(Source data)
· · · ·

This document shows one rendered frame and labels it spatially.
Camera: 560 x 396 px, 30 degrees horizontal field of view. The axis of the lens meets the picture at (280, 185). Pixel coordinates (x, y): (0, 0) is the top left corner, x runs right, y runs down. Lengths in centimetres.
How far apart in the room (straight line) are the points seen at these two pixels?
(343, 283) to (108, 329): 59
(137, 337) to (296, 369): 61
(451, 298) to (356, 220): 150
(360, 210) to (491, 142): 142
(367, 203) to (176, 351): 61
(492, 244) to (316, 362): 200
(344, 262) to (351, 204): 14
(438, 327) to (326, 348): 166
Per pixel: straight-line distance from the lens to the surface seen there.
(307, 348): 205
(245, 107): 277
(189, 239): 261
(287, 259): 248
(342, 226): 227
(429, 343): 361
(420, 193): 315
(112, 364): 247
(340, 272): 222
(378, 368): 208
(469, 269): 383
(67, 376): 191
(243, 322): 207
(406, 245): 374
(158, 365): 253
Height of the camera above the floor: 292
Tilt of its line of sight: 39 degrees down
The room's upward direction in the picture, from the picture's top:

· · · ·

▶ [Task objective]:
Retype exactly the lines from the one containing "(158, 365): 253" through the end of the data. Add nothing.

▶ [Solved exercise]:
(158, 365): 253
Height of the camera above the floor: 292
Tilt of its line of sight: 39 degrees down
The room's upward direction in the picture, from the picture's top:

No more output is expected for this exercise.